━━ Data ━━

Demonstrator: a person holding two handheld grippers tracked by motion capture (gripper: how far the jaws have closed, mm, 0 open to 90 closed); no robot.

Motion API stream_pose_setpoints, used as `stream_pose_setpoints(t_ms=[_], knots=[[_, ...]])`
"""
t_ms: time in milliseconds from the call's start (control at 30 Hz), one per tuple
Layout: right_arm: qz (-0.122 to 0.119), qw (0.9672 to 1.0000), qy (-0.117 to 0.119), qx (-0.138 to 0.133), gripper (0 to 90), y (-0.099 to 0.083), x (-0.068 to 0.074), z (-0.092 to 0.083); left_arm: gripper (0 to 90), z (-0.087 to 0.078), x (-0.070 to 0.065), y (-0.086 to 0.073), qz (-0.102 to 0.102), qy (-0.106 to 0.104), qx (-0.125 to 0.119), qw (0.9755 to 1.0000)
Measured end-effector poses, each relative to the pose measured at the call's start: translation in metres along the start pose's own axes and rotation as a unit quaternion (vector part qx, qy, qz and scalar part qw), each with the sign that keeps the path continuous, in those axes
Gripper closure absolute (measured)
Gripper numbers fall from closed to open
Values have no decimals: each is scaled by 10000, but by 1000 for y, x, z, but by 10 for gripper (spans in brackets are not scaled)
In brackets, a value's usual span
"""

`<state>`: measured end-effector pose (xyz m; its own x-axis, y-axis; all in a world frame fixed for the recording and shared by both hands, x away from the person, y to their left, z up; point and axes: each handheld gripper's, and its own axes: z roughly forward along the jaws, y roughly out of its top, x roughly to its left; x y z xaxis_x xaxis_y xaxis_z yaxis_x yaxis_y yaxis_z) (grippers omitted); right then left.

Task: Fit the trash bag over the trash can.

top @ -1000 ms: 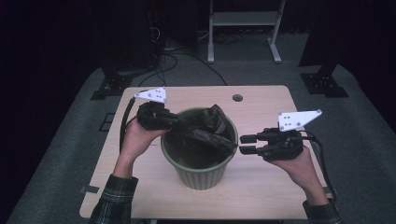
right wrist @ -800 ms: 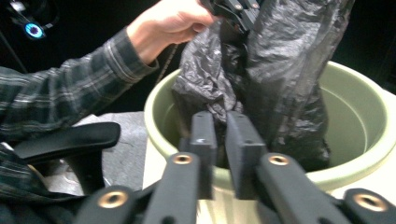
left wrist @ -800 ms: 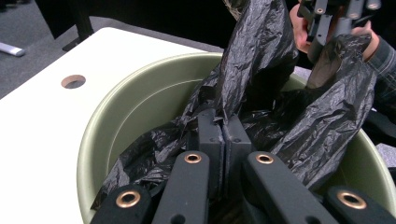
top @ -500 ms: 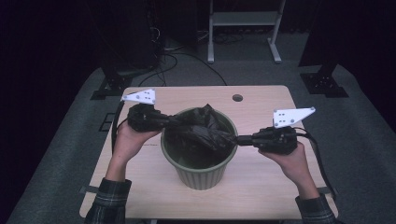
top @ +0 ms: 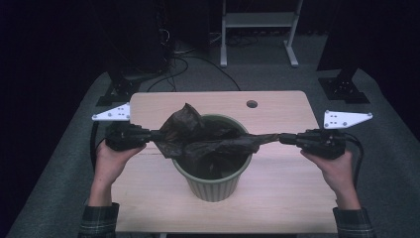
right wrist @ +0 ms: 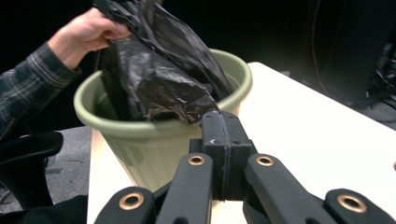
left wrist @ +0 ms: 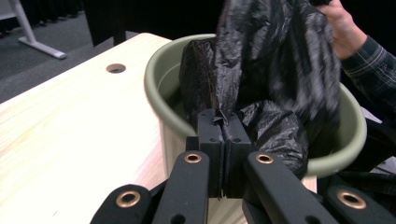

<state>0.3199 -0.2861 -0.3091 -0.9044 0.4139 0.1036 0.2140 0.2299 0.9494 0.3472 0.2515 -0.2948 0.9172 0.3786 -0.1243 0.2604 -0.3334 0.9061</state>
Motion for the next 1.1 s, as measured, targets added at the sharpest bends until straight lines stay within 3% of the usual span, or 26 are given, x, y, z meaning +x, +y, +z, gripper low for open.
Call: stream_pose_setpoints(t_ms=[167,400,467,500,600,700,733,767,867,1100], knots=[[157,9998,-124,74,899,-21,-4,-13,890,-10,2,-15,-118,133,-36,9998],[454,9978,-337,358,899,-56,-11,-22,890,-9,6,-29,-264,223,13,9994],[510,9975,-329,361,900,-60,-11,-23,890,-9,6,-30,-271,259,32,9993],[522,9964,-430,508,900,-65,-12,-23,890,-8,8,-32,-301,372,111,9988],[540,9952,-525,623,899,-68,-14,-23,890,-7,12,-37,-393,361,94,9985],[572,9957,-455,577,894,-68,-16,-23,853,-5,11,-38,-360,328,104,9988],[554,9961,-444,532,846,-67,-16,-24,853,-4,10,-37,-329,321,111,9989],[541,9969,-441,376,770,-60,-15,-25,840,-4,9,-37,-312,290,93,9990],[444,9977,-478,190,698,-45,-13,-29,817,-4,9,-36,-301,313,108,9990],[205,9981,-552,-199,622,-14,-9,-36,788,-6,9,-35,-302,324,86,9990]])
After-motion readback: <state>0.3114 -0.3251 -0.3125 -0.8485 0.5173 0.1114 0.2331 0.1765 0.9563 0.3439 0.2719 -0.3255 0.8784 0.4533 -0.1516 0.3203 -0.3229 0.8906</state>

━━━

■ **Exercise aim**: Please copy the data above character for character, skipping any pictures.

■ **Response box**:
Demonstrator: a person holding two handheld grippers tracked by motion capture (gripper: how far the jaws have closed, mm, 0 open to 90 closed); no robot.

Motion API stream_pose_setpoints, used as `stream_pose_setpoints(t_ms=[_], knots=[[_, ...]])`
"""
t_ms: time in milliseconds from the call's start (control at 30 Hz), one per tuple
Layout: right_arm: qz (-0.122 to 0.119), qw (0.9672 to 1.0000), qy (-0.117 to 0.119), qx (-0.138 to 0.133), gripper (0 to 90), y (-0.099 to 0.083), x (-0.068 to 0.074), z (-0.092 to 0.083); left_arm: gripper (0 to 90), z (-0.087 to 0.078), x (-0.070 to 0.065), y (-0.086 to 0.073), qz (-0.102 to 0.102), qy (-0.106 to 0.104), qx (-0.125 to 0.119), qw (0.9755 to 1.0000)
Measured end-effector poses, each relative to the pose measured at the call's start: translation in metres along the start pose's own axes and rotation as a unit quaternion (vector part qx, qy, qz and scalar part qw), each with the sign that keeps the path continuous, in those axes
Gripper closure absolute (measured)
Gripper numbers fall from closed to open
Values have no decimals: each is scaled by 10000, but by 1000 for y, x, z, but by 10 for gripper (spans in brackets are not scaled)
In brackets, a value's usual span
"""

`<state>`: measured end-effector pose (xyz m; its own x-axis, y-axis; all in a world frame fixed for the recording and shared by both hands, x away from the person, y to their left, z up; point and axes: each handheld gripper's, and its own axes: z roughly forward along the jaws, y roughly out of its top, x roughly to its left; x y z xaxis_x xaxis_y xaxis_z yaxis_x yaxis_y yaxis_z) (grippers omitted); right then left.

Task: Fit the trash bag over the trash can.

top @ -1000 ms: 
right wrist @ -800 ms: 
left wrist @ -800 ms: 
top @ -500 ms: 
top @ +0 ms: 
right wrist @ +0 ms: 
left wrist @ +0 ms: 

<state>0.3199 -0.2861 -0.3091 -0.9044 0.4139 0.1036 0.2140 0.2299 0.9494 0.3472 0.2515 -0.2948 0.9172 0.3786 -0.1243 0.2604 -0.3334 0.9061</state>
Motion for the next 1.1 s, as measured, targets added at the sharpest bends until straight lines stay within 3% of the usual span, or 26 are given, x, y, z meaning +x, +y, +z, gripper low for open.
Call: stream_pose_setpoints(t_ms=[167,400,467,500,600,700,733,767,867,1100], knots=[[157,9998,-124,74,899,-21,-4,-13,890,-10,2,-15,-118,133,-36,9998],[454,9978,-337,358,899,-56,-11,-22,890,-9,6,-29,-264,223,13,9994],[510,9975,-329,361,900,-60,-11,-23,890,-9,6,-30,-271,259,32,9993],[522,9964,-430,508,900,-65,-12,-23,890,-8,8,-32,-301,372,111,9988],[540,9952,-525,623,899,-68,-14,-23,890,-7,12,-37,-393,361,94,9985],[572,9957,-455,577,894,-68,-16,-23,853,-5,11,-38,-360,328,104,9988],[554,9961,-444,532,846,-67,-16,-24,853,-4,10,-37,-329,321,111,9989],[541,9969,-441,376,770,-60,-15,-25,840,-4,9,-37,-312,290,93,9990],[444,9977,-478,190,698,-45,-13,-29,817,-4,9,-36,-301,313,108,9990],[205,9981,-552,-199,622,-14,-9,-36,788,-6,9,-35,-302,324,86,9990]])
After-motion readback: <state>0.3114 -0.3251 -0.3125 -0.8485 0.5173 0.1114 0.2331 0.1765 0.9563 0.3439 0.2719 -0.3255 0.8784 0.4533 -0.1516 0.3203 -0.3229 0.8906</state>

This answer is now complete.